Lieutenant and
Adjutant Teignmouth Melvill, 24th Regiment.
Zulu War 1879
ON January 22, 1879, when the camp at Isandlwana was attacked
by the Zulus and nearly every man killed, Colonel Pulleine,
seeing the disastrous turn that affairs were taking, called to
Lieutenant and Adjutant Melvill to take the colours of the
regiment and endeavour to cut his way through the enemy to save
them. His heroic conduct is described more fully in the record
of Lieutenant Coghill (V.C.), with whom he was associated, and
with whom, on the banks of the Buffalo River, he met his death.

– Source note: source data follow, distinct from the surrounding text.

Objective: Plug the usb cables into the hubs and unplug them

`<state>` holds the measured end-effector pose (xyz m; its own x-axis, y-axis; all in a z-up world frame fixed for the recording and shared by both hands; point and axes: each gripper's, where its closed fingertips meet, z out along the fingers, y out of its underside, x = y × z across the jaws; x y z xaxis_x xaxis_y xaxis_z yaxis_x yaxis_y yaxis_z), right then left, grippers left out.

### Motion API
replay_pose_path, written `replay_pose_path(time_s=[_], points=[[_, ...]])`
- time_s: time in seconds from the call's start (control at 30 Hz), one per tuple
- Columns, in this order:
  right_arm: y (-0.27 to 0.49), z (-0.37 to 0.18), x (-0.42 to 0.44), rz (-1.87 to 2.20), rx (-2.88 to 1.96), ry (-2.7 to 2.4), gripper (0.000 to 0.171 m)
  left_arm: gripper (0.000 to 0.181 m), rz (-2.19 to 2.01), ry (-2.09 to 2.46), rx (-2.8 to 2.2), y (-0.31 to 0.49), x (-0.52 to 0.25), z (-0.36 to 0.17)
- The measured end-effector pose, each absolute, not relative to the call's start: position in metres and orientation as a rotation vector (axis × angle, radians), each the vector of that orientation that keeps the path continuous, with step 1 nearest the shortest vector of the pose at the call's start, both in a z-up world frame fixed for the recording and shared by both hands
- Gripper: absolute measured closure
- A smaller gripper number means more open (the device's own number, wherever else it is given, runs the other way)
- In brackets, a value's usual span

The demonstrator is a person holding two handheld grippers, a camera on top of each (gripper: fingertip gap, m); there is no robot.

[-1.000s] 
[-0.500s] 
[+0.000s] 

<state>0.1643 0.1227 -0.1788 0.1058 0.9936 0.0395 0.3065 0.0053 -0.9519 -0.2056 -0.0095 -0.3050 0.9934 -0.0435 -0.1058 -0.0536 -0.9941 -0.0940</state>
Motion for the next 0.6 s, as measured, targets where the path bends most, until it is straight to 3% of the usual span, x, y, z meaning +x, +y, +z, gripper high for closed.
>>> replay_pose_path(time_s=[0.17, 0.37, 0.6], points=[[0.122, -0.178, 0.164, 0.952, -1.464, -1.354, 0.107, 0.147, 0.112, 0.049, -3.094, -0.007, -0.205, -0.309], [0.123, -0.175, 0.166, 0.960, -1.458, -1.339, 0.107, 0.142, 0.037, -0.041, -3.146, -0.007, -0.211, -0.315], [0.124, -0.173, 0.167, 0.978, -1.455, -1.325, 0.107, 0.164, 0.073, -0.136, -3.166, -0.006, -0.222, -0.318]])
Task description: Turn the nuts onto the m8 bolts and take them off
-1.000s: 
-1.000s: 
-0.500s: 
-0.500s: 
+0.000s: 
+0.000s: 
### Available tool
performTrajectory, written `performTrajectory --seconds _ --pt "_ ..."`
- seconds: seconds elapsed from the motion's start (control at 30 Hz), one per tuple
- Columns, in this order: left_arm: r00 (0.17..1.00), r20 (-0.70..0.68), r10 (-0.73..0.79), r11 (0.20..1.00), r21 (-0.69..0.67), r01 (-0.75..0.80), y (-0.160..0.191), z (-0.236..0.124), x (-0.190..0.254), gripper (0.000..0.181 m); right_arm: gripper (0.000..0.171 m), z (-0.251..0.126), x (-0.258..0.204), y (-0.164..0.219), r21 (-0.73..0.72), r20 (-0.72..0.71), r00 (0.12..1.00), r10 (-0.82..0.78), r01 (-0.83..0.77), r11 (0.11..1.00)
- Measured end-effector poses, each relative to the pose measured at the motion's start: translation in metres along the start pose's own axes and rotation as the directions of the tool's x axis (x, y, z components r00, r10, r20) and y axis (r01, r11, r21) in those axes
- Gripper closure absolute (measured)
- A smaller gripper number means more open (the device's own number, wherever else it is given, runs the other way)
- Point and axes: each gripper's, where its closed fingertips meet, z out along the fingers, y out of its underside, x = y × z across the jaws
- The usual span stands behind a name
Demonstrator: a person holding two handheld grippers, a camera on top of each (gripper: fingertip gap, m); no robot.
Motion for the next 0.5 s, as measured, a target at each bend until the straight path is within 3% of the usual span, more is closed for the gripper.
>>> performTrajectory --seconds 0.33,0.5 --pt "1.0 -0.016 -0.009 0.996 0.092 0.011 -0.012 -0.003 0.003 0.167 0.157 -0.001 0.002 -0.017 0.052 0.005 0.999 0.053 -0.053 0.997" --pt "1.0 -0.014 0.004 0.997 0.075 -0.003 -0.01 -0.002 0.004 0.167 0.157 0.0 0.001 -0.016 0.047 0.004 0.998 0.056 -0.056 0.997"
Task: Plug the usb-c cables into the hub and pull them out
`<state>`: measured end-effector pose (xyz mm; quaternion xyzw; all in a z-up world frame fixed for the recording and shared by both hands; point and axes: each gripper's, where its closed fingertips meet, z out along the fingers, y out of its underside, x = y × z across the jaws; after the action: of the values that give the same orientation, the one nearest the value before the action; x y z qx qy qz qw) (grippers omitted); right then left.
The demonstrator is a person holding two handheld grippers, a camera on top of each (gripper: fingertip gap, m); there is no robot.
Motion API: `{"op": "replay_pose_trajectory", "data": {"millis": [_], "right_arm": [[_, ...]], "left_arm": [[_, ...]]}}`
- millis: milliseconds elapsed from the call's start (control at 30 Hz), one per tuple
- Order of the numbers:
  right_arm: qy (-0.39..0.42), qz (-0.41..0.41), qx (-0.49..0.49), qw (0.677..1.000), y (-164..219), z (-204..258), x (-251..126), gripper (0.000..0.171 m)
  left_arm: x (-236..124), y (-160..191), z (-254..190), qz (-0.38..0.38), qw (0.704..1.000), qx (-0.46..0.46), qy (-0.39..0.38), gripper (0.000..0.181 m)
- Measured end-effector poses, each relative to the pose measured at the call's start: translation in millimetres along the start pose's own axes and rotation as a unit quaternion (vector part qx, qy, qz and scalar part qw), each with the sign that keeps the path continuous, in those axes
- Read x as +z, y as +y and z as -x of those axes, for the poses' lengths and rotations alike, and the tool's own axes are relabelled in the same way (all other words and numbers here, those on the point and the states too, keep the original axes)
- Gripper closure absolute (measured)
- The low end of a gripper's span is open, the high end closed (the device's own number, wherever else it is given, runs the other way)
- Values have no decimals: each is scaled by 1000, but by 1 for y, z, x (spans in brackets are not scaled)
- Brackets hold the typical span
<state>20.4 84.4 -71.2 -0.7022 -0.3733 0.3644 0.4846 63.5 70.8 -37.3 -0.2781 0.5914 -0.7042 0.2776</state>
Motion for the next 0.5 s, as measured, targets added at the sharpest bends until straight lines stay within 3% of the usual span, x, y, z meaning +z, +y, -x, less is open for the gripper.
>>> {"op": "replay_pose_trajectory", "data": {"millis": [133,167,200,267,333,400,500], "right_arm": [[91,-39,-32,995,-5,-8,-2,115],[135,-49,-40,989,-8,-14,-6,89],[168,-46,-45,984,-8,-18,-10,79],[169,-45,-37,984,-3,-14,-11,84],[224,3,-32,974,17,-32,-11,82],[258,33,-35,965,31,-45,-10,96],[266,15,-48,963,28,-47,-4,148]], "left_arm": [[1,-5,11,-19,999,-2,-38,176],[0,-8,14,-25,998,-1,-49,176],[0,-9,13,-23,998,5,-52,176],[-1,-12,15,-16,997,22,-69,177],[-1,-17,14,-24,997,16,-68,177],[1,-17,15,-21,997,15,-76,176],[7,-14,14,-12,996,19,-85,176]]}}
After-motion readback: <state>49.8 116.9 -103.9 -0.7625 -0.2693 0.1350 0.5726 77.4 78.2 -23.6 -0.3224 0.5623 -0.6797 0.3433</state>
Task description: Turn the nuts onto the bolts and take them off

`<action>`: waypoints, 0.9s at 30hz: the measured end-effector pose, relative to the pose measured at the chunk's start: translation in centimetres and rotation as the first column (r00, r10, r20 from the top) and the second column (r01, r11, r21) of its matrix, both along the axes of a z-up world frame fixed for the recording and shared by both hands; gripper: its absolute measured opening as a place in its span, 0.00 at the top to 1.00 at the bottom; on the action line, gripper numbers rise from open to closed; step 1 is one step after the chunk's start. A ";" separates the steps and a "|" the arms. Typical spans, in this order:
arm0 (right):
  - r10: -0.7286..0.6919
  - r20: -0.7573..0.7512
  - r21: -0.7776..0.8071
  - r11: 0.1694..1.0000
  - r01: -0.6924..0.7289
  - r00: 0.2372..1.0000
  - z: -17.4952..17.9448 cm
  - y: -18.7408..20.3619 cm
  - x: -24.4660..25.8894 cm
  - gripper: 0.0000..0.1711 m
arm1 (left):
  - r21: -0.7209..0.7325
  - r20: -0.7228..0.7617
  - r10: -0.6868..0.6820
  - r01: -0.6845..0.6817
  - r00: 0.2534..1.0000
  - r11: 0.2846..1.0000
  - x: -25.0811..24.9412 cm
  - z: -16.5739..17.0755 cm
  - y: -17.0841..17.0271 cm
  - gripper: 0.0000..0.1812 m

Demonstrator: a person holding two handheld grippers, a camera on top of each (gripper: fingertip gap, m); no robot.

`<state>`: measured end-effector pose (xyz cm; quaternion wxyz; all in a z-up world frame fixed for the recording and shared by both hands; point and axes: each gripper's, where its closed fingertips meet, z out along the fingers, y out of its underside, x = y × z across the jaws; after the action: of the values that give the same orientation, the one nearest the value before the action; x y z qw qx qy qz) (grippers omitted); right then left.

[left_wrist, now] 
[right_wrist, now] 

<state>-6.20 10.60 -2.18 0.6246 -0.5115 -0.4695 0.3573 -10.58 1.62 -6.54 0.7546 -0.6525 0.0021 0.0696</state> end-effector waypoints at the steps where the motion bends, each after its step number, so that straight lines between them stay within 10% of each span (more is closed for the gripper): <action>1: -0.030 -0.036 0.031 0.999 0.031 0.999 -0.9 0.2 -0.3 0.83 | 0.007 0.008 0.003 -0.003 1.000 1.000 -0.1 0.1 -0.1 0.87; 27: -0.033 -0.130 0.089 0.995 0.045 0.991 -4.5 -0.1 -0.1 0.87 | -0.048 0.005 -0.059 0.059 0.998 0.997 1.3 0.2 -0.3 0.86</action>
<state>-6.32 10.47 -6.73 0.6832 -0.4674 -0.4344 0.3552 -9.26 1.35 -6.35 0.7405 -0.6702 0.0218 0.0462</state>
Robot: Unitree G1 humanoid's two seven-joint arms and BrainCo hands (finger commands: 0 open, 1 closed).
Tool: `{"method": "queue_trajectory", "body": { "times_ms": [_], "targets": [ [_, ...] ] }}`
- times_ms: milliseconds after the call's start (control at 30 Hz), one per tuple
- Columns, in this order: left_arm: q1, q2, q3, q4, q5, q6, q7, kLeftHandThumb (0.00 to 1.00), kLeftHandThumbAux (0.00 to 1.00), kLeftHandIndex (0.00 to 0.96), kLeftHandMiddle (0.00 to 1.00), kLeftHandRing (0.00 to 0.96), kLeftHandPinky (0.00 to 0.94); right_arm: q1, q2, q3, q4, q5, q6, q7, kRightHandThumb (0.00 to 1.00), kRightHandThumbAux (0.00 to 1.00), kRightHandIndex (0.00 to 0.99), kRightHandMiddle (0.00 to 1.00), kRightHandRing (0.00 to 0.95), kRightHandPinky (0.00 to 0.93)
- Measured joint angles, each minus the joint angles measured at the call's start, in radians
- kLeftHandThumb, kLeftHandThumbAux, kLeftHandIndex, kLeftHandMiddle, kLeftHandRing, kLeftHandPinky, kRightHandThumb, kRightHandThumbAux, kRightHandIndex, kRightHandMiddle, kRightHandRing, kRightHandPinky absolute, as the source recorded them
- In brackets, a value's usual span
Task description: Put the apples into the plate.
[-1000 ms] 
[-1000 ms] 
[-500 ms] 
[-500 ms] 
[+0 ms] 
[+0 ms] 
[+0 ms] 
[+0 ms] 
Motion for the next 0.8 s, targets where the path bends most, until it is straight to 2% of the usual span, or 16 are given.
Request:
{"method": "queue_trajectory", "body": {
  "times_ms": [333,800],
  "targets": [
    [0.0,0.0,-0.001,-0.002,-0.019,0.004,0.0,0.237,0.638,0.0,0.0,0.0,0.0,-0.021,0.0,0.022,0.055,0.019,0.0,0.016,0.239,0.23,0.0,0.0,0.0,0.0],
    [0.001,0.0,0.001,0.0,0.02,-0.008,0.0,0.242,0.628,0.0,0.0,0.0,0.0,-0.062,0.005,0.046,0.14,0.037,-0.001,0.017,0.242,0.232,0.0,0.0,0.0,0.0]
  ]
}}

Teignmouth Melvill, born in London on September 8, 1842, was
the son of Philip Melvill, Secretary in the Military Department
to the East India Company. Educated at Harrow, Cheltenham, and
Cambridge, he graduated B.A. in 1865. Entered the Army in 1865, and received his Lieutenancy
December 2, 1868. Proceeded with his regiment to Malta, Gibraltar, and (in
1875) the Cape. Passed examination for Staff College and was ordered home to
join that establishment when the Galeka War broke out, upon which he
obtained permission to rejoin his regiment, and served through the suppression of
the outbreak. At the commencement of the Zulu War he joined the Headquarters'
Column, and, with his regiment, took part in the attack and
capture of Sirayo's stronghold on January 13, 1879.
Her Majesty the late Queen Victoria, as a mark of her appreciation
and recognition of his heroic conduct, caused his name to be
placed upon the colour-pole of the 24th Regiment, together with
those of Lieutenants Coghill, Chard and Bromhead.